### Work instructions:
Copy every line of the listing that holds the string "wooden".

*****

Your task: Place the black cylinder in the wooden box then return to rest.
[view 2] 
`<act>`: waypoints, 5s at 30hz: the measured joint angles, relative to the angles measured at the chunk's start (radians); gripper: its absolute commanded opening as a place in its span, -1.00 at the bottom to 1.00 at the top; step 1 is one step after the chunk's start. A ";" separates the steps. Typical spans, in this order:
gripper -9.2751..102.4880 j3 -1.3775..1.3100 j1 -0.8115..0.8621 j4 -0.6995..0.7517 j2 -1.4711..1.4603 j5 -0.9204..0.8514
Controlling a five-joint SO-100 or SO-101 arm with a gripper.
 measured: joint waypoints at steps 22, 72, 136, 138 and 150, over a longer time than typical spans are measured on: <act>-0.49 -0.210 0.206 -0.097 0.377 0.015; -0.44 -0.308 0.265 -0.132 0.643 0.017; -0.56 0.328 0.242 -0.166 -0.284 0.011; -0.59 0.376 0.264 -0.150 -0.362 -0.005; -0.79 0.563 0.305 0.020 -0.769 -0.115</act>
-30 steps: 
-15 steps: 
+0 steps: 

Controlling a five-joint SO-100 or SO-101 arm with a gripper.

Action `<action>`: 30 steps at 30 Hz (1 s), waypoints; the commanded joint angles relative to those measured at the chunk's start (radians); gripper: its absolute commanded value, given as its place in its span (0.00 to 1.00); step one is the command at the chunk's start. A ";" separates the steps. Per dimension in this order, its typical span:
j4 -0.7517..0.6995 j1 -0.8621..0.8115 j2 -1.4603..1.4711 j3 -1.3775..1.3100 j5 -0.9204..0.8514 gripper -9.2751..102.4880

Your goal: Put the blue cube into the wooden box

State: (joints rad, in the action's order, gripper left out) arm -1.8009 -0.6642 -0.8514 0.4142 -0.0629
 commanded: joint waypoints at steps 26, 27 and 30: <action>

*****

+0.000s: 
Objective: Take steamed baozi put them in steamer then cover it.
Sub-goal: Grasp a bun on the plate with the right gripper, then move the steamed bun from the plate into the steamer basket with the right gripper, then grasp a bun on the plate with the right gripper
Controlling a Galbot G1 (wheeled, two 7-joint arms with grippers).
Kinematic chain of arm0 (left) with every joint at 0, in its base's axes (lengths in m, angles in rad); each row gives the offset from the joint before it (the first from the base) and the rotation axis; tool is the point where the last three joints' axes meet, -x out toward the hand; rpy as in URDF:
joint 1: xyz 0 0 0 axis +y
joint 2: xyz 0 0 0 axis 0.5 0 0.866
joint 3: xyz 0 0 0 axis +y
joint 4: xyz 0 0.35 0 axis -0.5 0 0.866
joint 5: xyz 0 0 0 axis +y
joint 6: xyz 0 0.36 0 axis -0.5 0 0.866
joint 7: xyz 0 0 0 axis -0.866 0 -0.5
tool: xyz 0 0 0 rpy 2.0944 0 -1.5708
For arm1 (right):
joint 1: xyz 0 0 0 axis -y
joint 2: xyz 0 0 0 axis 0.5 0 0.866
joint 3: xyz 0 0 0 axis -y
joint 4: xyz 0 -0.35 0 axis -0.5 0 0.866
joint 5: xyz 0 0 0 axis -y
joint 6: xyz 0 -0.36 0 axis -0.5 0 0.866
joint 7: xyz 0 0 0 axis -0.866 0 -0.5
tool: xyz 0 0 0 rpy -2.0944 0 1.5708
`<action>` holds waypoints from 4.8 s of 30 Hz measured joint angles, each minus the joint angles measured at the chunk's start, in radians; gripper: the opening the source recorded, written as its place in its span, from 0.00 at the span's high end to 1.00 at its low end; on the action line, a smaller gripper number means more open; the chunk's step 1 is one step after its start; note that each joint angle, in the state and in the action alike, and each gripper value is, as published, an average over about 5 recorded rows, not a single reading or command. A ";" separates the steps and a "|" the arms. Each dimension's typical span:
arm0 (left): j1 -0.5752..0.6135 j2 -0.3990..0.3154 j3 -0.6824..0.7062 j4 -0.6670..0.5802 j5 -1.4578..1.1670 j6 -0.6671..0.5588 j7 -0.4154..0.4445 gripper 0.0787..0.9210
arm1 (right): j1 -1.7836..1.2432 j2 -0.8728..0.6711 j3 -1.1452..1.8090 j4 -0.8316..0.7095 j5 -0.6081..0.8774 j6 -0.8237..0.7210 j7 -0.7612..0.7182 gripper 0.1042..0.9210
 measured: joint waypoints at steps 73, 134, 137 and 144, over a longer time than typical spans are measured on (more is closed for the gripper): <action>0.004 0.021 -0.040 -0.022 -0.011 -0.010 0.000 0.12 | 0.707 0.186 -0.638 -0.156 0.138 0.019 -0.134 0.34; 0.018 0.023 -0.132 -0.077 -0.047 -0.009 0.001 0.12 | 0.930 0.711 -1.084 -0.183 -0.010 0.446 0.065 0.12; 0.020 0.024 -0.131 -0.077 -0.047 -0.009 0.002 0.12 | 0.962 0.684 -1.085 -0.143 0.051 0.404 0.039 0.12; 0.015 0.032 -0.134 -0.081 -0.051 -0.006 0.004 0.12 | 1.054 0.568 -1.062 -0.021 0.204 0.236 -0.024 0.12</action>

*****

### Solution:
Your task: Place the black cylinder in the wooden box then return to rest.
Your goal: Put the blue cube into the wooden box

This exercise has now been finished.